Glasgow Clinic doctors and nurses would have to perform the surgery at least four times a year for the next few years, McLean added.
More than 4,000 patients have been admitted to the hospital with spinal injuries since 2009, he added.
The hospital, which has a population of more than 40,000, is one of a handful of hospitals that perform spinal stabilization surgeries, which McLean described as a relatively inexpensive and safe alternative to traditional surgery.
The procedure is not used widely in the U.S. but has been recommended by doctors and is not routinely performed by hospitals outside the U, he noted.
A total of more that 100,000 spinal surgeries are performed in the world each year, according to the American College of Radiology.

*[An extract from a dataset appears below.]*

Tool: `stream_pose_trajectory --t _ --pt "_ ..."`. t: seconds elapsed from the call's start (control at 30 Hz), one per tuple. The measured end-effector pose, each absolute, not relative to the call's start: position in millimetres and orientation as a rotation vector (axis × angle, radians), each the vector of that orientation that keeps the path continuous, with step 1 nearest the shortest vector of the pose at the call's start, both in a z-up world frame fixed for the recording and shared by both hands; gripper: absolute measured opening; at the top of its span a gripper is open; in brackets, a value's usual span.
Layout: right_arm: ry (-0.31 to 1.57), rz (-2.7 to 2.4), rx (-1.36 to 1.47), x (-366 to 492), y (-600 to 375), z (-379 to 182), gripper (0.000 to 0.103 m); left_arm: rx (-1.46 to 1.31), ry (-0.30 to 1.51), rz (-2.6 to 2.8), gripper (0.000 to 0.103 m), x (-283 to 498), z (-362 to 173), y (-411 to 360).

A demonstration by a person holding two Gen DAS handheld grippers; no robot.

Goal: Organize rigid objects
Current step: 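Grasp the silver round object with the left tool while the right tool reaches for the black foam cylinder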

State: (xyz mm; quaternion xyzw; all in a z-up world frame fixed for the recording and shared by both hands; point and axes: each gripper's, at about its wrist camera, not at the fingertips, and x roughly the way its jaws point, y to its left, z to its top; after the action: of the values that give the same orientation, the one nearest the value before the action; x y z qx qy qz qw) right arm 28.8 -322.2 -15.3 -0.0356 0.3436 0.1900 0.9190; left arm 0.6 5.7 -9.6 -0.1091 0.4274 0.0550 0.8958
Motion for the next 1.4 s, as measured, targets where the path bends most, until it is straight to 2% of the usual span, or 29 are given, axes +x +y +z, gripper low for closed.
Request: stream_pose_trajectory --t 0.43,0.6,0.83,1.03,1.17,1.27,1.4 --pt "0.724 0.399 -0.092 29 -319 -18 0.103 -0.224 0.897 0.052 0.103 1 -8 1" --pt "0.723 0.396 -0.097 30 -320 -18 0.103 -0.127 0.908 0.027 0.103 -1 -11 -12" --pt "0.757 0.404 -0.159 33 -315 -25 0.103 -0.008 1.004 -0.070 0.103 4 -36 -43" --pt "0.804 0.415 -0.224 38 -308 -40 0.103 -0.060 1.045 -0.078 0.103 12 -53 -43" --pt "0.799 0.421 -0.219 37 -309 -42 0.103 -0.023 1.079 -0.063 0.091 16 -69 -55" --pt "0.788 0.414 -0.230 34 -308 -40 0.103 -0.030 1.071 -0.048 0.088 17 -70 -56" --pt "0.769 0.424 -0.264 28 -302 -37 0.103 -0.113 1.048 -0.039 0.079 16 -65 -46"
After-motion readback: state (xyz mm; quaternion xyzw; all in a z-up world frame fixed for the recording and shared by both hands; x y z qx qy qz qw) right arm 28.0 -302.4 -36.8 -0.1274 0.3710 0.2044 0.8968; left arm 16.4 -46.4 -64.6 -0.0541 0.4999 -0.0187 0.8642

The University of Georgia and a hospital in Pennsylvania both have spinal stabilization operations.
For many years, Glasgow Clinic did not offer spinal stabilization surgery, Mclean said.
It was introduced in 1991 as a possible alternative to spinal surgery for patients with chronic spinal injuries.

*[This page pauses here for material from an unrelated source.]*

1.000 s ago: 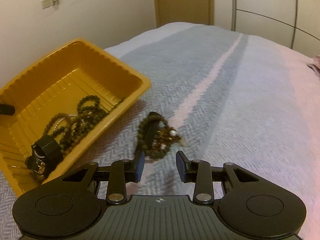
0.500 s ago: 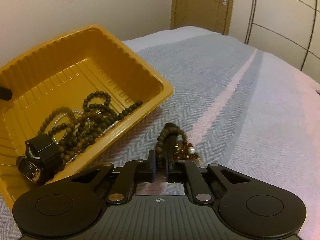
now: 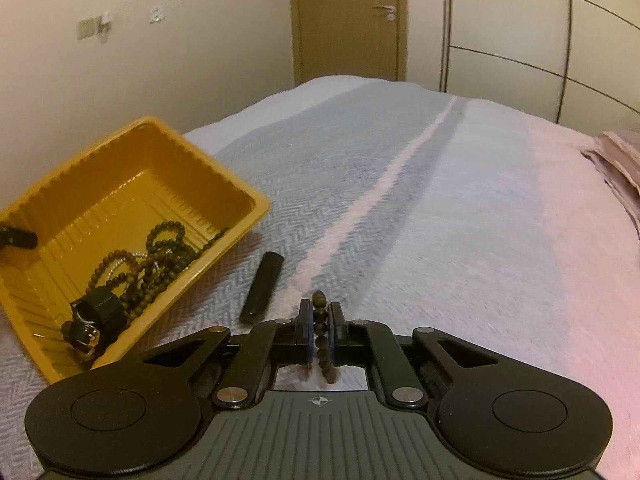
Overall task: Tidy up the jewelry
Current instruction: 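Carry the dark bead bracelet into the tray and open the right tool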
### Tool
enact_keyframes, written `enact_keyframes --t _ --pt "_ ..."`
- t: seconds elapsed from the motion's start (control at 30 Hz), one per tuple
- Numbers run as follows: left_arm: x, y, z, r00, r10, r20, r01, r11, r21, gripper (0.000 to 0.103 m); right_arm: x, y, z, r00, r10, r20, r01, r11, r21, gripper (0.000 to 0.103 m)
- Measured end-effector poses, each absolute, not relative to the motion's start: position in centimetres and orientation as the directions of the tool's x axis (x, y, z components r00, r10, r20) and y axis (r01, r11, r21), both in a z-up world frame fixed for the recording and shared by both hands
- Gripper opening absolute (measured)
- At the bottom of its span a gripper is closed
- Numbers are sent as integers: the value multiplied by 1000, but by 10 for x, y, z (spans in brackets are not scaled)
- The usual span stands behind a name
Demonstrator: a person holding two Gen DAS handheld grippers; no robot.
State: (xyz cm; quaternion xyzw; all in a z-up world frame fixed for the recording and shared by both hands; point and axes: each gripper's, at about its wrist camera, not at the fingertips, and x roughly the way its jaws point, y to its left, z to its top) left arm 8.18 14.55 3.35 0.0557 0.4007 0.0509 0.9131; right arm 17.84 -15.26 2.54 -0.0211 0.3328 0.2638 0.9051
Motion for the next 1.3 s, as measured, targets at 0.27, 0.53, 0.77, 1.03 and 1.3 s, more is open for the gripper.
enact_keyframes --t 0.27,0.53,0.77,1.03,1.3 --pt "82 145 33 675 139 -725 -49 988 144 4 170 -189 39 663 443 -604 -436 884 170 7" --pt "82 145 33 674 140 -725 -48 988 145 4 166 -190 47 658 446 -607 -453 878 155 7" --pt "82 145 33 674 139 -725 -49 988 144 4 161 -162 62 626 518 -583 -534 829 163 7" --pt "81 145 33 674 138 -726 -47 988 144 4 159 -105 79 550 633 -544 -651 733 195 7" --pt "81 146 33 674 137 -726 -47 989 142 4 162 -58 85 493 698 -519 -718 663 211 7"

While the procedure has been successful in preventing serious complications and the use of drugs and devices to stabilize the spine, McGlasons surgeons have found that it is not safe or effective.

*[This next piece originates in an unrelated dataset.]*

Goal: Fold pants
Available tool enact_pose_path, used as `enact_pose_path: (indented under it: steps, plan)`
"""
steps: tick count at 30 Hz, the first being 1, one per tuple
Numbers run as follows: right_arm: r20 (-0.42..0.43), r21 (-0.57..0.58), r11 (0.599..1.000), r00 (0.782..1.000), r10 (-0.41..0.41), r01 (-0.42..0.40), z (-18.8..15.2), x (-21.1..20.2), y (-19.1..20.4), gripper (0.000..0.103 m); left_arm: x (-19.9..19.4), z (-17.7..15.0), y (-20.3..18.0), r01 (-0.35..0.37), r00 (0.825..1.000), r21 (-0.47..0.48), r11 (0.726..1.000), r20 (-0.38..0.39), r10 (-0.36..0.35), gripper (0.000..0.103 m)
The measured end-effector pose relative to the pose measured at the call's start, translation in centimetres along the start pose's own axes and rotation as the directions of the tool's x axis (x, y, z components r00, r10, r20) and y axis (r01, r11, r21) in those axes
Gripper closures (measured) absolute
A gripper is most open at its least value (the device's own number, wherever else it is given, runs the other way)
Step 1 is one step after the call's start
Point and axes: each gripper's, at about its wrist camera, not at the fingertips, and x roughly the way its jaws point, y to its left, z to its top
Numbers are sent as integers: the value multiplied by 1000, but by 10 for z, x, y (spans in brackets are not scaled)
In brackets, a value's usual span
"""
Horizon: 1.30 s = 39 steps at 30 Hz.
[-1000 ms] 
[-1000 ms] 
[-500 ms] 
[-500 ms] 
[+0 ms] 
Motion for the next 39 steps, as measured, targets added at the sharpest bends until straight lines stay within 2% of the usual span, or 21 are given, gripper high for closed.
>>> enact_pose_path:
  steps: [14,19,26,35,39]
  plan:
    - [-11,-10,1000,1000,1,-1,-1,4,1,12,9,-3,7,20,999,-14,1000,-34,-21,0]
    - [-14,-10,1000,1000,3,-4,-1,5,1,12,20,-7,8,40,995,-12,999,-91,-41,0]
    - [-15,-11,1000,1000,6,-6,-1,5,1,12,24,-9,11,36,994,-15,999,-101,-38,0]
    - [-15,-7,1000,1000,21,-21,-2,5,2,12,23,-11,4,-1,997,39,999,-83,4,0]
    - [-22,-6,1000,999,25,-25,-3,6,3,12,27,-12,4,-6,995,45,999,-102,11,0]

The surgeon said the decision to stop spinal stabilization was made in part because the hospital did not have the equipment needed to perform this surgery.
If Glasgow Clinic could not perform this procedure, there was a possibility that the surgery would not continue, McKean said.
He said the hospital had an operating room that could accommodate the surgery, but it was too big and was not fully equipped to perform it.
In addition, McMcLean suggested the surgery might not be needed in cases involving spondyskyneema, a condition in which the spinal cord is compressed or damaged by a spinal cord injury.
Spinal stabilization surgery was recommended by the American Academy of Orthopaedic Surgeons for patients who have suffered spinal injuries in car crashes, falls or other types of injuries.
McGlas’ surgery would require a patient to lie in a supine position and receive a spinal massage from an experienced surgeon, McShane said.
A small tube attached to a syringe would be inserted into the patient’s spine and connected to a ventilated syringe that would be pumped into the spine.
An electrical current would run through the tube, which would then be pumped through a small tube to a chest tube.
Patients would then have to breathe through the chest tube, McQuane said, which is also used to help stabilize the spinal cords of patients with back problems.
After the procedure is complete, the patient would lie in an upright position, with the chest tubes connected to an artificial ventilators system, and the spinal tubes would be connected to the artificial ventilated system again.
There would be no monitoring, no pressure on the neck or the spine to prevent swelling or any other complications, McReynolds said.
The first case of spinal stabilization would take place in the fall of 2019, and McShanes said there was an immediate and positive response from the patients.
Some of the patients have responded well, McDea said.
“They have not been able do anything other than be happy,” he said.